Urberach - Schnelle Wiederbelebungsversuche können Leben retten Aber viele haben Angst, bei der Ersten Hilfe etwas falsch zu machen. Mit einem Defibrillator ist das ausgeschlossen. Das lernten die 15 Teilnehmer eines Kurses im Urberacher Rot-Kreuz-Heim. Von Michael Löw
Straßenverkehr: knapp 3000 Tote pro Jahr. Lungenkrebs: rund 30.000 Tote. Plötzlicher Herztod: mehr als 120.000 Tote. Die Statistik zeigt mit brutaler Nüchternheit, woran die meisten Deutschen sterben.
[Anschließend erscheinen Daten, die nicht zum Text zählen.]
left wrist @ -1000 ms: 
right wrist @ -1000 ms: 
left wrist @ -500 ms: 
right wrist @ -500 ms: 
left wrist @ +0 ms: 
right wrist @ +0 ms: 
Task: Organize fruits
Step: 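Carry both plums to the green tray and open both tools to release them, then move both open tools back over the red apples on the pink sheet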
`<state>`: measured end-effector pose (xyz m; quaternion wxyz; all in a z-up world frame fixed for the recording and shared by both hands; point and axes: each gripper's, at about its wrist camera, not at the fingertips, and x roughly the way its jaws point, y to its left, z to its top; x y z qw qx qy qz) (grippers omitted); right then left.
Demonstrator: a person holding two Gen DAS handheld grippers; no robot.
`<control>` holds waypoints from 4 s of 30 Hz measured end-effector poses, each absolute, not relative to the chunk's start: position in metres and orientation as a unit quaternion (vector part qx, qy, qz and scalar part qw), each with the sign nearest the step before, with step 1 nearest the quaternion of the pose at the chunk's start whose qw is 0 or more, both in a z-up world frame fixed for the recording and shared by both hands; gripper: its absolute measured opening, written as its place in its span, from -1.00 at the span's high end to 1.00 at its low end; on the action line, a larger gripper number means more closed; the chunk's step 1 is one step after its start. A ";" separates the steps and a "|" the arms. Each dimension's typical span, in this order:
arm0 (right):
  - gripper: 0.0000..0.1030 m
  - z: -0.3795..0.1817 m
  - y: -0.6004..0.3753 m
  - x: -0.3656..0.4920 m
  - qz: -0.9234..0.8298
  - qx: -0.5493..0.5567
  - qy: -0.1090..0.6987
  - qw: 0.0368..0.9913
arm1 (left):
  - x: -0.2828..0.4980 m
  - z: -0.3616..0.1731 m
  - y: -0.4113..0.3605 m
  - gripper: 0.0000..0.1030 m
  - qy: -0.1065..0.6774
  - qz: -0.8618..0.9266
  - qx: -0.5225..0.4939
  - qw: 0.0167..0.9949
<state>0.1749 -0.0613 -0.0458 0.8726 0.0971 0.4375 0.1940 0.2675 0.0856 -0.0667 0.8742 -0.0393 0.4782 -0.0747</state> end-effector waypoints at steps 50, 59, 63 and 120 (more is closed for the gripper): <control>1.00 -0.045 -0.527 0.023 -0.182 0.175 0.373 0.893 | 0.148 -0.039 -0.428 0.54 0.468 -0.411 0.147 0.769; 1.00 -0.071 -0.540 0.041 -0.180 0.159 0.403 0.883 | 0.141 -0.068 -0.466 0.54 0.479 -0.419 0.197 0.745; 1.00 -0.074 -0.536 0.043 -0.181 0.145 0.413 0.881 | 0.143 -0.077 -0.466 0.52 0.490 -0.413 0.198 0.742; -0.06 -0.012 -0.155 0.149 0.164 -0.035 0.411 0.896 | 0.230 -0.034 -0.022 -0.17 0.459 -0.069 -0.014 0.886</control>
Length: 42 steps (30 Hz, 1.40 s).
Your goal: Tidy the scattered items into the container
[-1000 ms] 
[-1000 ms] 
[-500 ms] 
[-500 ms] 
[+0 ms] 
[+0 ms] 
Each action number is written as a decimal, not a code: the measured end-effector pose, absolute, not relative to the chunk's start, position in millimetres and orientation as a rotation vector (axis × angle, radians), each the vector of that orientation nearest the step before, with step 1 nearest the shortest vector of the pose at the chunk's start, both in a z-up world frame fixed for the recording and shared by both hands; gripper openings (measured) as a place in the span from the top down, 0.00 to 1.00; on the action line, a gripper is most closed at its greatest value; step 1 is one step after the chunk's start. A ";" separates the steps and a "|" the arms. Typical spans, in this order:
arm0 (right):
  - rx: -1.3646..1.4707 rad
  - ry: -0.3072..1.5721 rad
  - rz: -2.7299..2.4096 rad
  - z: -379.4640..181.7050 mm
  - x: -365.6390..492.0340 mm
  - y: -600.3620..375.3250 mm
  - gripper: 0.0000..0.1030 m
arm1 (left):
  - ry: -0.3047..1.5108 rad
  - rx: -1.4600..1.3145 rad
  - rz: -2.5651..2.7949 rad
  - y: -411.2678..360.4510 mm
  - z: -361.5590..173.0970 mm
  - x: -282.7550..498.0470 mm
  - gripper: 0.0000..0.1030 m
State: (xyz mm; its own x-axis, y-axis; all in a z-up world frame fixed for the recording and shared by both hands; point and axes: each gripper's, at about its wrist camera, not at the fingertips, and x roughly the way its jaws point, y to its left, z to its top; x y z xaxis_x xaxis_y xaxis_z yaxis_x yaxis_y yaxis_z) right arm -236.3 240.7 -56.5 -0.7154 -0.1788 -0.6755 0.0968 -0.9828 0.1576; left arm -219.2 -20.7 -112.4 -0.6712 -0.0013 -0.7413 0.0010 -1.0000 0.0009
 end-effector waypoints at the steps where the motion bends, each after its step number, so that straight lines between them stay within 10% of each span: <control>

Und genauso unbarmherzig weist Frank Modrow darauf hin, dass jeder von uns – schneller als ihm lieb ist – unversehens dem Opfer einer Herzattacke gegenüber steht. „Und es ist nicht der Wildfremde auf der Straße, dem so etwas passiert. Sie alle haben die hohe Wahrscheinlichkeit, einen Verwandten, Bekannten, Arbeitskollegen oder Sportfreund wiederbeleben zu müssen“, sagt er einer Gruppe von 15 Frauen und Männern in die betröppelten Gesichter.
Frank Modrow ist Ausbilder beim Roten Kreuz in Dietzenbach und unterstützt den Urberacher DRK-Ortsverein bei seinen Erste-Hilfe-Kursen. An diesem Abend geht’s um Maßnahmen gegen den Plötzlichen Herztod. Erste und vor allem schnelle Hilfe – egal, ob von Hand oder mit Hightech – kann viele Leben retten. Und eben auch das eines lieben Angehörigen. Der Kurs ist eine gemeinsame Aktion von Rotem Kreuz und Quartiersgruppe. Der haben die Urberacher den Defibrillator – medizinisch korrekt: Automatischer Externer Defibrillator (AED) – zu verdanken, der seit einigen Wochen in der Sparkassen-Filiale am Taubhaus hängt.
„In diesem Gerät stecken ein kleiner Arzt und ein kleiner Techniker“, wählt Modrow zwei Berufsgruppen, die viel Vertrauen genießen. Er nimmt den Teilnehmern damit die Angst: „Was kann passieren, wenn ich in Panik die Elektroden falsch anlege?“, hatte zum Beispiel Friedrich Kühne gefragt.
Das kann eigentlich nicht passieren, denn der AED erklärt sich von selbst, sobald man die Plastikbox öffnet. Jeder Schritt wird mit deutlicher Stimme angesagt. Das beginnt mit der Aufforderung, den Patienten auf eine möglichst feste und trockene (Stromschlaggefahr!) Fläche zu legen und seinen Oberkörper frei zu machen, auf den der Helfer zwei Elektroden klebt. Dann gilt: Hände weg vom Patienten, schon wieder Stromschlaggefahr! Zuletzt löst kräftiges Drücken auf einen rot blinkenden Knopf den rettenden Stromstoß von bis zu 360 Volt aus.
SOS vom Smartphone: Das Mobiltelefon als Nothelfer
Der Defibrillator prüft, ob das Herz wieder schlägt, und erteilt weitere Anweisungen: die klassische Wiederbelebung mit Herzmassage und Mund-zu-Mund- oder Mund-zu-Nase-Beatmung. Dabei misst das Gerät neu und gibt weitere Anweisungen – solange, bis der Rettungswagen anrollt. Das sollte in unserer Gegend nicht länger als zehn Minuten dauern, nachdem der Notruf an die 112 abgesetzt wurde.
Die Wiederbelebung von Hand beschäftigt die 15 Kursteilnehmer fast mehr als die mit dem Defibrillator. Zu fest drücken – das war eine Sorge – kann man nicht. „Lieber ein paar gebrochene Rippen als tot“, bringen das Notärzte auf den Punkt. Den Ekel vor Erbrochenem zu überwinden, fällt potenziellen Helfern offenbar ganz, ganz schwer. Ehrlicher Kommentar eines Mannes: „Wenn einer gekotzt hat, beatme ich nicht. Sonst kotze ich auch!“ Das gute, alte Taschentuch oder ein kleines Rettungstuch lindern den Ekel.
Standorte: Defibrillatoren gibt es unter anderem in den Rathäusern, in der Kulturhalle, bei der Volksbank in Ober-Roden und der Sparkasse in Urberach und in mehreren Vereinsheimen. Die Quartiersgruppe Urberach will alle Standorte spätestens bis Sommer in einem Flyer zusammentragen.